Sachsens Glanz und Preußens Gloria – die Schubert Steinmetz und Steinbildhauer GmbH schreibt sowohl an der Elbe als auch an der Spree Erfolgsgeschichten. Anfang Oktober wurden sie mit dem DNN-Wirtschaftspreis gewürdigt.

Während Steinmetz- und Steinbildhauermeister Sven Schubert schon seit 25 Jahren in und um Elbflorenz mit seinem Handwerkskönnen überzeugt, ist er seit fünf Jahren auch maßgeblich an der Rekonstruktion des Berliner Stadtschlosses beteiligt. Ob am Schweriner Schloss, an der Universitätsbibliothek in Leipzig oder am Halberstädter Dom – die Dresdner stehen für Qualität. Mit dem 3. Preis würdigte die Jury des Wirtschaftspreises der Dresdner Neusten Nachrichten (DNN) in diesem Jahr die Leistungen des ostsächsischen Handwerksbetriebs.

Schon bei der Gründung seines kleinen Steinmetzbetriebes 1990 in einem Hinterhof stand für Schubert die Kunst im Mittelpunkt. Heute ist aus dem Einzelunternehmen von damals ein am Markt etablierter Betrieb mit zahlreichen Fachkräften geworden. Je nach Auftragslage beschäftigt Schubert 20 bis 25 Mitarbeiter und sieben Auszubildende. „Die Schubert Steinmetz und Steinbildhauer GmbH zeigt, wie sehr der technische Fortschritt im Handwerk Einzug gehalten hat und welche Möglichkeiten die Digitalisierung für Unternehmen bietet“, betonte Jörg Dittrich, Präsident der Handwerkskammer Dresden, in seiner Laudatio. Dem 53-jährigen Unternehmer sei es gelungen, sein traditionelles Handwerk ins digitale Zeitalter zu überführen.

Als Geschäftsführer leitet der Steinmetz- und Steinbildhauermeister Sven Schubert ein hochmodernes und innovatives Unternehmen, das in seiner Branche immer wieder aufs Neue Maßstäbe setzt.

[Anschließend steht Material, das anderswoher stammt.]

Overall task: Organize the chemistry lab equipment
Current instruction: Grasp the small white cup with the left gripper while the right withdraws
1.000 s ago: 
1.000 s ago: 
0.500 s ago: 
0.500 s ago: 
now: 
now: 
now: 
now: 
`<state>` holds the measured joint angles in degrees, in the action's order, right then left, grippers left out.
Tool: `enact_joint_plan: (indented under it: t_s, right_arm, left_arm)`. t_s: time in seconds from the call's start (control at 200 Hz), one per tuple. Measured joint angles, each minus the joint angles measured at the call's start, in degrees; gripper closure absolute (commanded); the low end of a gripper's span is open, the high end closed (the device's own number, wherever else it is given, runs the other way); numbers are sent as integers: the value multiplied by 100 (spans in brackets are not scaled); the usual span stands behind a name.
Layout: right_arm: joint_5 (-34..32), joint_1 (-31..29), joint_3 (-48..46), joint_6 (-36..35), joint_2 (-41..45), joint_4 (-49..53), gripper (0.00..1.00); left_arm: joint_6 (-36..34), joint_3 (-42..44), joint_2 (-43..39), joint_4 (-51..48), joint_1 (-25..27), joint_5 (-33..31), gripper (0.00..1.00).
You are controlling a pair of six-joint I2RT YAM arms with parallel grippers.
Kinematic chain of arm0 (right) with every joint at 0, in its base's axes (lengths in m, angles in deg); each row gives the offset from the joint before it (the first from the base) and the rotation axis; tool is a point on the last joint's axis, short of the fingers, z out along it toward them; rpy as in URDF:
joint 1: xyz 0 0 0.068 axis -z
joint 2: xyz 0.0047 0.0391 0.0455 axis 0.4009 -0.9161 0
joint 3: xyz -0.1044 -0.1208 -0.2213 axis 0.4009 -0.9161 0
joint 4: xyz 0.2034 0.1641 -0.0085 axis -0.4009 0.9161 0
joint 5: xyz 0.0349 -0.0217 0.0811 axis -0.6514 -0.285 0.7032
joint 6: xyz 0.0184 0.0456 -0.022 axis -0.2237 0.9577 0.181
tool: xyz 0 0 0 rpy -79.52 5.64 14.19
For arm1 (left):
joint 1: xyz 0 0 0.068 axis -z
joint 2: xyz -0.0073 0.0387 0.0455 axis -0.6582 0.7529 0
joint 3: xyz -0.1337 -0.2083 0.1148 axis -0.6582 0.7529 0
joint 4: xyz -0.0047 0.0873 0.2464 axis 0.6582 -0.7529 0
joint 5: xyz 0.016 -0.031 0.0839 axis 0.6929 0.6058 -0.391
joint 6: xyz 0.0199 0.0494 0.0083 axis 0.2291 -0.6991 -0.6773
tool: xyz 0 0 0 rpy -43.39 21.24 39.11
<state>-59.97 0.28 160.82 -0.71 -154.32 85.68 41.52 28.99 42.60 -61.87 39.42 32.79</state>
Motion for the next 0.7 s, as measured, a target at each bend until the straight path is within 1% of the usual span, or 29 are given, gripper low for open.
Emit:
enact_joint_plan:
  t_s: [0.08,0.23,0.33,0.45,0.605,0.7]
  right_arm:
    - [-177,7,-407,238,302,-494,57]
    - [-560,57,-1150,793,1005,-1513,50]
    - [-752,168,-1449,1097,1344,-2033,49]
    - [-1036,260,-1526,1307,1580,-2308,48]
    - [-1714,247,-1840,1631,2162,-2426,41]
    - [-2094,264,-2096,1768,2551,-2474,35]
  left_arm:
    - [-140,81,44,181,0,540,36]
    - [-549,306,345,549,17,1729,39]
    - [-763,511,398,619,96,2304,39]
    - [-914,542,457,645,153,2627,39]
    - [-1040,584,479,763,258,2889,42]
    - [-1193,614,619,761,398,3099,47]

Die Firma setzt zur Lösung hochindividueller und großformatiger Steinmetzkunst modernste Planungs-, Konstruktions- und Fertigungstechnologien ein, darunter auch einen Fünf-Achs-Roboter.

Von der Planung eines Projektes, über originalgetreue Erstellung bis hin zur Bearbeitung des häufig aus sächsischen Steinbrüchen stammenden Materials läuft bei Schubert vieles digital ab. Am Computer werden Rekonstruktionspläne entwickelt, 3D-Kopien des Originals erstellt und die Daten an die Roboter übermittelt. Diese schaffen die Arbeit, für die ein Steinmetz zwei Wochen benötigt, innerhalb von drei Tagen. Dabei sind die Roboter in der Firma Schubert für unterstützende Arbeiten zuständig.

Grobe Tätigkeiten, wie das zeitaufwändige Fräsen von Rohlingen, übernimmt die Maschine, die handwerkliche Feinarbeit bleibt hingegen Aufgabe der Steinmetze und Bildhauer – und so sieht sich Sven Schubert auch heute noch als Künstler. Denn er und seine Mitarbeiter haben wieder Zeit und Kraft für das Wesentliche – ihr künstlerisches Handwerk.